Since the Fall, the question has been “How can impure people come close to a pure, holy God?”. Laws about purity and pollution are simply ways to deal with the fallout of life outside the Garden, “lest they die in their uncleanness” (Leviticus 15:31). God set up these laws because He wants to be with His people: “You shall be holy to me, for I the Lord am holy and have separated you from the peoples, that you should be mine” (Leviticus 20:26).  

Purity in the New Testament 

Jesus is the clearest way God has spoken. If you want to know how God feels about something, watch what Jesus does. The gospels are full of instances where Jesus is with those who should pollute Him. Matthew 8:1-3 is the story of a man with leprosy whom Jesus touches and cleanses. He should be socially distant but Jesus responds by touching him while he’s still ill. Instead of carefully preserving his ritual purity, He moves towards those who should be contaminating Him. He doesn’t just diagnose like an Old Testament priest, He intervenes and changes the situation. Jesus doesn’t get dirty; He makes people clean.

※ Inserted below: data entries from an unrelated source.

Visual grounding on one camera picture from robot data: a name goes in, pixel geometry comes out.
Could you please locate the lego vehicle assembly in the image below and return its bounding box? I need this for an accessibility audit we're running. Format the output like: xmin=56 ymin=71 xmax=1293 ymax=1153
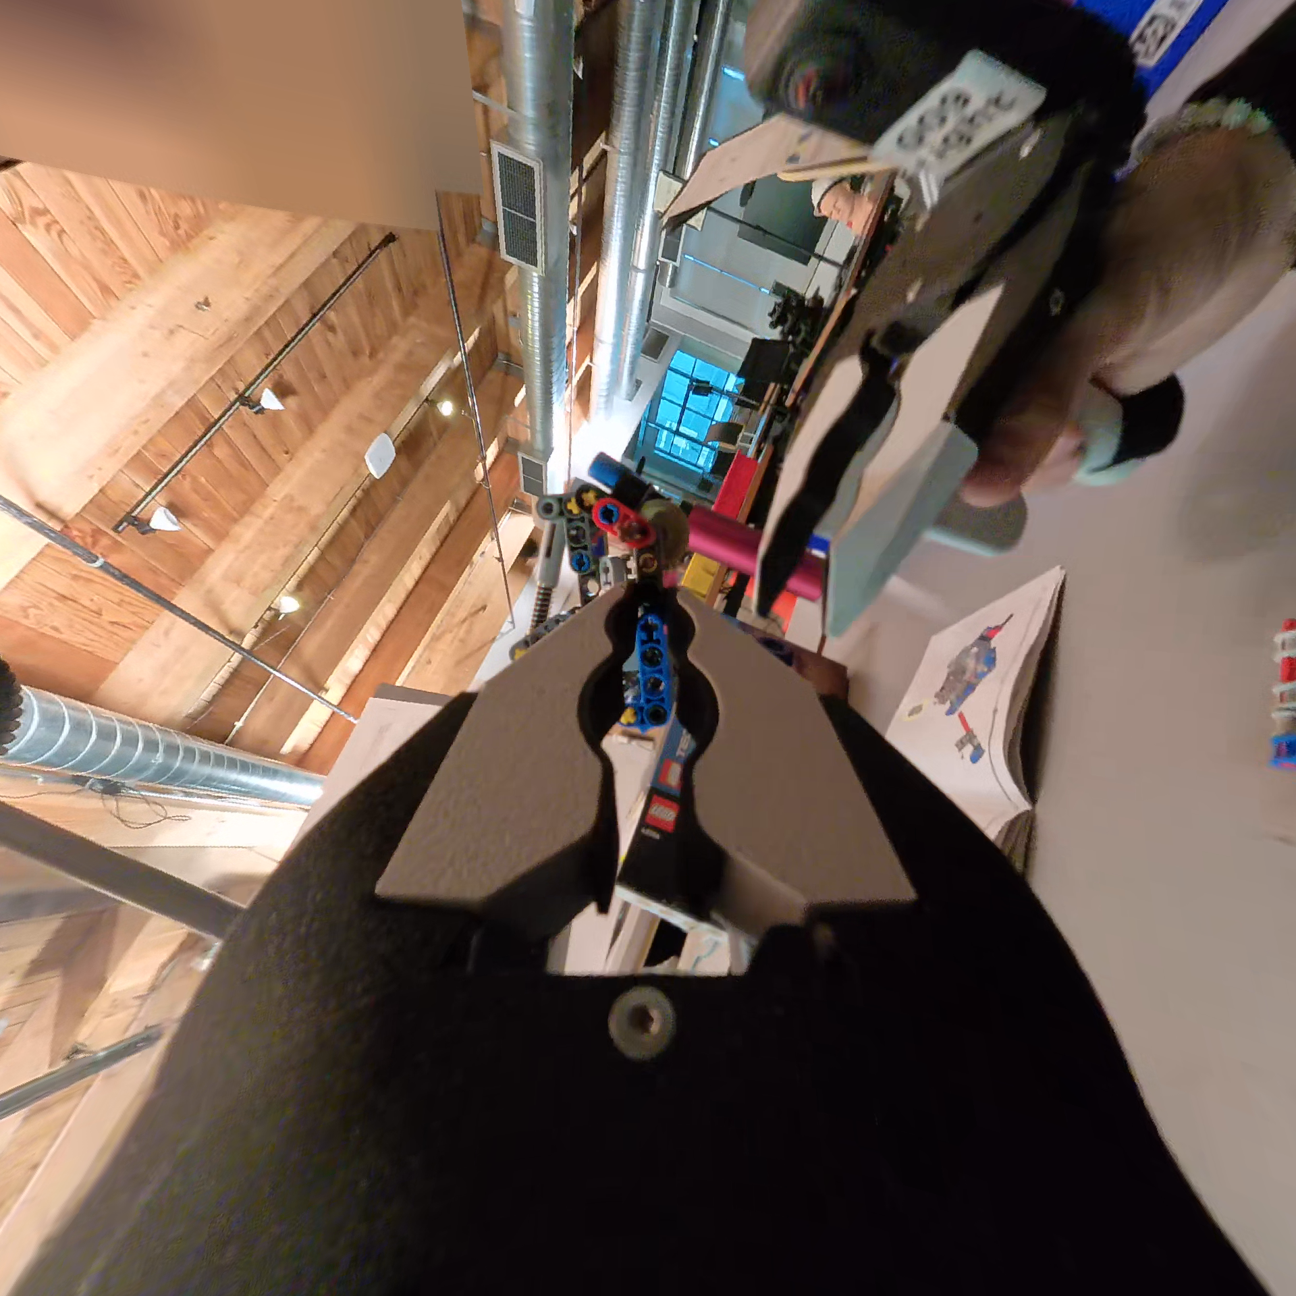
xmin=511 ymin=451 xmax=703 ymax=733

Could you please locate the large glass window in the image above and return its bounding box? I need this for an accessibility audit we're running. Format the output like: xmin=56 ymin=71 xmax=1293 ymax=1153
xmin=647 ymin=348 xmax=750 ymax=471

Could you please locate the black ceiling track light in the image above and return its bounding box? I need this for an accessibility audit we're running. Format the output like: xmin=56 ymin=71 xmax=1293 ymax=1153
xmin=115 ymin=232 xmax=399 ymax=534

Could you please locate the white bead bracelet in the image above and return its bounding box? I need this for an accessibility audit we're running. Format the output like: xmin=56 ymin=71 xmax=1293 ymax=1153
xmin=1177 ymin=96 xmax=1273 ymax=137

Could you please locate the magenta metal tumbler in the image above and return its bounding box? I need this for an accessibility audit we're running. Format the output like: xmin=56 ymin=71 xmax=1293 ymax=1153
xmin=686 ymin=505 xmax=829 ymax=598

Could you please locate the open lego instruction booklet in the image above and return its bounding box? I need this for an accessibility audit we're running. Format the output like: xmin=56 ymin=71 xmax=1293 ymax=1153
xmin=885 ymin=566 xmax=1069 ymax=874

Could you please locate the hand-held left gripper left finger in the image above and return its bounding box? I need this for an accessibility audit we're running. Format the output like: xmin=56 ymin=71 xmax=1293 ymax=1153
xmin=375 ymin=595 xmax=625 ymax=940

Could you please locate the red axle lego subassembly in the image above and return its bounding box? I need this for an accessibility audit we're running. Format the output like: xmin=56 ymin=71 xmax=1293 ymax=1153
xmin=1269 ymin=615 xmax=1296 ymax=770

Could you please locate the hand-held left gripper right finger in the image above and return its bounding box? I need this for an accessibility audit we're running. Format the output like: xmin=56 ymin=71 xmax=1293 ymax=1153
xmin=668 ymin=590 xmax=921 ymax=940

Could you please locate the lego set box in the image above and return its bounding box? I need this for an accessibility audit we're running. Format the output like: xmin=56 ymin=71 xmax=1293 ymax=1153
xmin=609 ymin=723 xmax=758 ymax=974

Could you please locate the blue plastic bin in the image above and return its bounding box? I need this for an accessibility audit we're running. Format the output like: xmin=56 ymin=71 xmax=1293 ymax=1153
xmin=1069 ymin=0 xmax=1257 ymax=81

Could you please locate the silver air duct with vent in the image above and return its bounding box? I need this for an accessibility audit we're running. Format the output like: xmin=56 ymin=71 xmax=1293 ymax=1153
xmin=493 ymin=0 xmax=579 ymax=489

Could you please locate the red yellow storage crate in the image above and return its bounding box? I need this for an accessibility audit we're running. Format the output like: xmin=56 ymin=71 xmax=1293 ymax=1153
xmin=681 ymin=451 xmax=763 ymax=598

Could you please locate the person's right hand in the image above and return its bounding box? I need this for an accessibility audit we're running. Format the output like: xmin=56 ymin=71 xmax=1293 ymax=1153
xmin=964 ymin=124 xmax=1296 ymax=507

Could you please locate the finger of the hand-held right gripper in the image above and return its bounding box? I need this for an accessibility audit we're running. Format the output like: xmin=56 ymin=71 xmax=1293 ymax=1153
xmin=754 ymin=340 xmax=901 ymax=622
xmin=807 ymin=283 xmax=1007 ymax=641

He’s done the same thing from birth. Luke 2 shows Mary, finished with weeks of quarantine, offering the sacrifice required of her by the law. But think, all those weeks she was recovering and ceremonially unclean, God lay in her arms. The Holy of Holies was God’s presence among His people but there was Christ, in the outer court, in the arms of his earthly mother.

So, what do we learn about God by looking at purity and pollution? It points to the holiness and otherness of God: we can’t presume to approach God on our terms, but He delights to come to us. The good news for Jesus followers is that God is the one who makes the move so we can know and enjoy Him. John 1:14 says the Word became flesh and dwelt among us…”. He chose to be born from the body of a young, ritually unclean, poor, unmarried woman from a persecuted minority. He went to the region of the unclean and instead of just diagnosing the illness, offers up His own life to make us clean. He doesn’t lower His standards; He fulfils them Himself. Those who accept His sacrifice are marked by the Holy Spirit and welcomed into the community of His purified people.